■ **TASK DESCRIPTION**
Repeat each line of the listing exactly as written.

■ **GIVEN INFORMATION**
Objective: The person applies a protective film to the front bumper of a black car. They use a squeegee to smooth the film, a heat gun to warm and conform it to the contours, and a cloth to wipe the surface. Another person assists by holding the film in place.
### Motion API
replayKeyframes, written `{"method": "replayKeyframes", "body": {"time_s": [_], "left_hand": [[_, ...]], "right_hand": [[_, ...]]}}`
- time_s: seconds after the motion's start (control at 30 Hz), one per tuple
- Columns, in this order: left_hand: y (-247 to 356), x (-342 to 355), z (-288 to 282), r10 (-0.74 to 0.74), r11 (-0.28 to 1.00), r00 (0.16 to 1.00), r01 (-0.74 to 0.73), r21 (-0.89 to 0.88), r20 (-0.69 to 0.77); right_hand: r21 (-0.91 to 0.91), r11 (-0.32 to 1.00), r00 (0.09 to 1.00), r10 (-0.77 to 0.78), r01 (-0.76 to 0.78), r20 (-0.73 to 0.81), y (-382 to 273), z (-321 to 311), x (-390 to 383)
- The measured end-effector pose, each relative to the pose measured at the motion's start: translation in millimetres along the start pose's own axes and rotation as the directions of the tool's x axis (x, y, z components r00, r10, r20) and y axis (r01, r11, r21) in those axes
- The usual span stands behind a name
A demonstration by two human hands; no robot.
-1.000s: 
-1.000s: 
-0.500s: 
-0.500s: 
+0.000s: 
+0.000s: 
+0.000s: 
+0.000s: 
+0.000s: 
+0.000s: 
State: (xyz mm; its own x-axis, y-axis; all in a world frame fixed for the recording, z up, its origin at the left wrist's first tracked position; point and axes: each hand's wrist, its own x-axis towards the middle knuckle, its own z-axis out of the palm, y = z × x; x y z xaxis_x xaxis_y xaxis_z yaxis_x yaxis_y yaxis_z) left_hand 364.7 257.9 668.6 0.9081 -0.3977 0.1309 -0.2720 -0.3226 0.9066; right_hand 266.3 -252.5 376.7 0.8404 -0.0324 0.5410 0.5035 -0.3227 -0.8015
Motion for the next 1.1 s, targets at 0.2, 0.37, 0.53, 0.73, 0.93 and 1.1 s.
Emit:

■ **WRITTEN RESPONSE**
Objective: The person applies a protective film to the front bumper of a black car. They use a squeegee to smooth the film, a heat gun to warm and conform it to the contours, and a cloth to wipe the surface. Another person assists by holding the film in place.
### Motion API
replayKeyframes, written `{"method": "replayKeyframes", "body": {"time_s": [_], "left_hand": [[_, ...]], "right_hand": [[_, ...]]}}`
- time_s: seconds after the motion's start (control at 30 Hz), one per tuple
- Columns, in this order: left_hand: y (-247 to 356), x (-342 to 355), z (-288 to 282), r10 (-0.74 to 0.74), r11 (-0.28 to 1.00), r00 (0.16 to 1.00), r01 (-0.74 to 0.73), r21 (-0.89 to 0.88), r20 (-0.69 to 0.77); right_hand: r21 (-0.91 to 0.91), r11 (-0.32 to 1.00), r00 (0.09 to 1.00), r10 (-0.77 to 0.78), r01 (-0.76 to 0.78), r20 (-0.73 to 0.81), y (-382 to 273), z (-321 to 311), x (-390 to 383)
- The measured end-effector pose, each relative to the pose measured at the motion's start: translation in millimetres along the start pose's own axes and rotation as the directions of the tool's x axis (x, y, z components r00, r10, r20) and y axis (r01, r11, r21) in those axes
- The usual span stands behind a name
A demonstration by two human hands; no robot.
-1.000s: 
-1.000s: 
-0.500s: 
-0.500s: 
+0.000s: 
+0.000s: 
+0.000s: 
+0.000s: 
+0.000s: 
+0.000s: 
State: (xyz mm; its own x-axis, y-axis; all in a world frame fixed for the recording, z up, its origin at the left wrist's first tracked position; point and axes: each hand's wrist, its own x-axis towards the middle knuckle, its own z-axis out of the palm, y = z × x; x y z xaxis_x xaxis_y xaxis_z yaxis_x yaxis_y yaxis_z) left_hand 364.7 257.9 668.6 0.9081 -0.3977 0.1309 -0.2720 -0.3226 0.9066; right_hand 266.3 -252.5 376.7 0.8404 -0.0324 0.5410 0.5035 -0.3227 -0.8015
Motion for the next 1.1 s, targets at 0.2, 0.37, 0.53, 0.73, 0.93 and 1.1 s.
Emit:

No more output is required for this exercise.